THE DATA:
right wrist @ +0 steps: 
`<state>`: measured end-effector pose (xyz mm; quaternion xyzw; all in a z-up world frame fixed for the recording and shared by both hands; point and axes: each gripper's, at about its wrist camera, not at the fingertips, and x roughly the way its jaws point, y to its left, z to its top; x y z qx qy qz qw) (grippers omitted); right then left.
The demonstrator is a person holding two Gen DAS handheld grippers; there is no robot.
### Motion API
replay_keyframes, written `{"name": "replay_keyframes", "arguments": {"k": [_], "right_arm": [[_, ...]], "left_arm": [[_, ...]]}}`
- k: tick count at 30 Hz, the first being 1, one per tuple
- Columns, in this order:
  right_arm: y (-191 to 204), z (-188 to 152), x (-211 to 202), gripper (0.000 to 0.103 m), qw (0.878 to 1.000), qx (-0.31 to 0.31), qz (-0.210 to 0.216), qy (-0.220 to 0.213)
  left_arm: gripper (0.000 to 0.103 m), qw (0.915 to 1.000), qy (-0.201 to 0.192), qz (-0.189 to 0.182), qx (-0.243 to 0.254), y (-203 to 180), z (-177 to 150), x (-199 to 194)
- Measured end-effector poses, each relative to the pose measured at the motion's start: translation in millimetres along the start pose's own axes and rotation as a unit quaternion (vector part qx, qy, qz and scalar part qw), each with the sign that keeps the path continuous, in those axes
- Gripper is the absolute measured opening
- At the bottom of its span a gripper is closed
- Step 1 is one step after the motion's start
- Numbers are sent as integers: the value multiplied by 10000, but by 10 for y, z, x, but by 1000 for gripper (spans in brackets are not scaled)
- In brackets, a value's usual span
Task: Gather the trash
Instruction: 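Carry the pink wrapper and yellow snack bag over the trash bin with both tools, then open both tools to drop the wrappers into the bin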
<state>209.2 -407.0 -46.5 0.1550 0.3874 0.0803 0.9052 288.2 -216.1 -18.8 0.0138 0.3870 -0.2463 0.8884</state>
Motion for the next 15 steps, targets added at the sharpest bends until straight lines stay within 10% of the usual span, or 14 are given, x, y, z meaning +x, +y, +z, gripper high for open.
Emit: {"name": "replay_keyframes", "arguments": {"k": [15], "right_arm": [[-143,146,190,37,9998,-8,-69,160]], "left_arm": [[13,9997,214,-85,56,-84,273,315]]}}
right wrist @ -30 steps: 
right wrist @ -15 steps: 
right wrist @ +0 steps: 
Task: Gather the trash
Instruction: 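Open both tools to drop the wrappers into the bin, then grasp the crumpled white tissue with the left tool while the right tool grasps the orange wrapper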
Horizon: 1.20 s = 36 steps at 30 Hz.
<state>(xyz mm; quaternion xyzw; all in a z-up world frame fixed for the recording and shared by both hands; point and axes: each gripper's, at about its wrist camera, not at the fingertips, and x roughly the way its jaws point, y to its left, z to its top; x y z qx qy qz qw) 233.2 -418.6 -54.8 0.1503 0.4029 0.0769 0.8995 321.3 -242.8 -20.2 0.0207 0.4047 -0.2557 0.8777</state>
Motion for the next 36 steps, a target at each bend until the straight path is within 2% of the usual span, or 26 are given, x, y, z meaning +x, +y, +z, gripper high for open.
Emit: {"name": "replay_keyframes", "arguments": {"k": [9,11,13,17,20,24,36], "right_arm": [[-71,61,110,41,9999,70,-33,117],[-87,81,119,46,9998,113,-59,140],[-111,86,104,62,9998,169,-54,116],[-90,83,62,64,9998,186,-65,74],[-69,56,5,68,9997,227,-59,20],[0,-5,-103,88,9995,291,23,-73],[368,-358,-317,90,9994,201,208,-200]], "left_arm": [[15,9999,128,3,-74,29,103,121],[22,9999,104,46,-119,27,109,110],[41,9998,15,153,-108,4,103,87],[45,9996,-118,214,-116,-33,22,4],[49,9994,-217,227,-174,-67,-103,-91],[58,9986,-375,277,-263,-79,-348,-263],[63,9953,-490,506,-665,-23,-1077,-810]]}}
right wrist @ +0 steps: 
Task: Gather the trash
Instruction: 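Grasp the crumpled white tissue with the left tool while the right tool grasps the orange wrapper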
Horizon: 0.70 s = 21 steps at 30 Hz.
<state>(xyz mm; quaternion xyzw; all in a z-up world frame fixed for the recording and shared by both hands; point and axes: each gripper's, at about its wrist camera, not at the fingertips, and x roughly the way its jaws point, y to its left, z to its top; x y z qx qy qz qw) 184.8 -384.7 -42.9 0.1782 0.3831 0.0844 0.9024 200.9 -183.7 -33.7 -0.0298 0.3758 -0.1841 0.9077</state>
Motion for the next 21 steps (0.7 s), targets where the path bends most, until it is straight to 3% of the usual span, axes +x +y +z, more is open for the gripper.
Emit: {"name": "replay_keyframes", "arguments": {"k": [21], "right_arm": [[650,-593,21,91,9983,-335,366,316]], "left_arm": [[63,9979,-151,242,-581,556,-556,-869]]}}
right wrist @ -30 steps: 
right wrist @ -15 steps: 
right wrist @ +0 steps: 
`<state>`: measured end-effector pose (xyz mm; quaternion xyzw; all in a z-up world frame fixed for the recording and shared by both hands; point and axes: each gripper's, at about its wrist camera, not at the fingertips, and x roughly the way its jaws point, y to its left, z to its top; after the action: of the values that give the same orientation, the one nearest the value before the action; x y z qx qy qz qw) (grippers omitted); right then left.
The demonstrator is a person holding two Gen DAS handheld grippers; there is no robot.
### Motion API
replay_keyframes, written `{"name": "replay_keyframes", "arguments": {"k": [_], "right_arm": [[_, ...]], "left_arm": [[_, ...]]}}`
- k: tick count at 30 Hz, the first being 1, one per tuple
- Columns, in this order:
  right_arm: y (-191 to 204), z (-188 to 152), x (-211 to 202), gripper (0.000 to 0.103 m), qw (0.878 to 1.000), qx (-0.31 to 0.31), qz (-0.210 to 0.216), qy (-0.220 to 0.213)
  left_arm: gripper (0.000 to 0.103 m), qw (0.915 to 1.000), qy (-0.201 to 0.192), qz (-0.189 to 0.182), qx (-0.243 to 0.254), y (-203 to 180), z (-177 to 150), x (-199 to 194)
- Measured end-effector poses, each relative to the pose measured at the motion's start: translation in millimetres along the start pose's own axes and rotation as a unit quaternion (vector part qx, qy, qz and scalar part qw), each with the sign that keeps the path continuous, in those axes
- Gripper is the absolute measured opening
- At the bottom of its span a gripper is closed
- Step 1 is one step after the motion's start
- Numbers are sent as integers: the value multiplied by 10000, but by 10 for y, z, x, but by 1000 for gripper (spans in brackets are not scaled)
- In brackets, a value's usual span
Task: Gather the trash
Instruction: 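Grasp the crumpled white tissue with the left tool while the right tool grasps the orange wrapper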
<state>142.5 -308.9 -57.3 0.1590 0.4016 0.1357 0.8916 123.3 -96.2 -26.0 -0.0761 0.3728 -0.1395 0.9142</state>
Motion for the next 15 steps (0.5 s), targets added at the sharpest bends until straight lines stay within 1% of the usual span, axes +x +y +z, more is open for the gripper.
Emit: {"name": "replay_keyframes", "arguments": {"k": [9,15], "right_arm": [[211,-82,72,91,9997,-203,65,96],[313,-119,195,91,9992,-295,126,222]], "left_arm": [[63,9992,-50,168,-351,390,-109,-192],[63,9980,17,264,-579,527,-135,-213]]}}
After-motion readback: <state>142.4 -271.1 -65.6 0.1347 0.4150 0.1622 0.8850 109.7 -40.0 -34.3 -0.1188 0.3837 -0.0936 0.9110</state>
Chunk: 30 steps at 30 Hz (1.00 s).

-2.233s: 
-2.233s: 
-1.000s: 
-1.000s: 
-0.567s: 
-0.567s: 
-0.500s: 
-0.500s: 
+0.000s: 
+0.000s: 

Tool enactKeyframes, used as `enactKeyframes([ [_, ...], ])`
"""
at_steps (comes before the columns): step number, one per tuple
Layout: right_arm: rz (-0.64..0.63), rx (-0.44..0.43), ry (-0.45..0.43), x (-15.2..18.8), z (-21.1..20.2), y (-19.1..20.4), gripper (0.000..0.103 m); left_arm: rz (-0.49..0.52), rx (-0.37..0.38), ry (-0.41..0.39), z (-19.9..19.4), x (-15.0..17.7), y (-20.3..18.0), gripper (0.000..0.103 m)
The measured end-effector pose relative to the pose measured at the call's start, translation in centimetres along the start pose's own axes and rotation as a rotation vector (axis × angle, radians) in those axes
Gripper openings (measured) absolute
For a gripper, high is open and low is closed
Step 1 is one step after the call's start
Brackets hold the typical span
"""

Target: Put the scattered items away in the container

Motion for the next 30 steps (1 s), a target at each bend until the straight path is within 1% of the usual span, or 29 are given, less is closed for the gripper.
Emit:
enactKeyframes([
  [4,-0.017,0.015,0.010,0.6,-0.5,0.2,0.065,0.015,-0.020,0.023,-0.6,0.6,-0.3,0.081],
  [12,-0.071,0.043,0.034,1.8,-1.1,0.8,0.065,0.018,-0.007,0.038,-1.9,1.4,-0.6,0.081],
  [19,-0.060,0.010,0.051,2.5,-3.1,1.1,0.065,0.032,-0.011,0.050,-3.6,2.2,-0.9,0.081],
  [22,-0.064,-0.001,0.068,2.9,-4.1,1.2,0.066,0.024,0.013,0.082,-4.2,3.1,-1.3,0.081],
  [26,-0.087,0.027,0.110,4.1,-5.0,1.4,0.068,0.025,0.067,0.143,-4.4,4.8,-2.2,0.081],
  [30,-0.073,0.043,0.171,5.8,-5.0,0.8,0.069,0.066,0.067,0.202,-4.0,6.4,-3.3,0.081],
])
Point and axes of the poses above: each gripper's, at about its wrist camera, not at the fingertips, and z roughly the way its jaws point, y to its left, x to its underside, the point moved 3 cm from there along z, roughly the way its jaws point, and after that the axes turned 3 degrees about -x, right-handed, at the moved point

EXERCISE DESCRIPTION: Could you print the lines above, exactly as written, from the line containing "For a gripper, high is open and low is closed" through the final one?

SOLUTION TO THIS EXERCISE:
For a gripper, high is open and low is closed
Step 1 is one step after the call's start
Brackets hold the typical span
"""

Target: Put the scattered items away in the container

Motion for the next 30 steps (1 s), a target at each bend until the straight path is within 1% of the usual span, or 29 are given, less is closed for the gripper.
Emit:
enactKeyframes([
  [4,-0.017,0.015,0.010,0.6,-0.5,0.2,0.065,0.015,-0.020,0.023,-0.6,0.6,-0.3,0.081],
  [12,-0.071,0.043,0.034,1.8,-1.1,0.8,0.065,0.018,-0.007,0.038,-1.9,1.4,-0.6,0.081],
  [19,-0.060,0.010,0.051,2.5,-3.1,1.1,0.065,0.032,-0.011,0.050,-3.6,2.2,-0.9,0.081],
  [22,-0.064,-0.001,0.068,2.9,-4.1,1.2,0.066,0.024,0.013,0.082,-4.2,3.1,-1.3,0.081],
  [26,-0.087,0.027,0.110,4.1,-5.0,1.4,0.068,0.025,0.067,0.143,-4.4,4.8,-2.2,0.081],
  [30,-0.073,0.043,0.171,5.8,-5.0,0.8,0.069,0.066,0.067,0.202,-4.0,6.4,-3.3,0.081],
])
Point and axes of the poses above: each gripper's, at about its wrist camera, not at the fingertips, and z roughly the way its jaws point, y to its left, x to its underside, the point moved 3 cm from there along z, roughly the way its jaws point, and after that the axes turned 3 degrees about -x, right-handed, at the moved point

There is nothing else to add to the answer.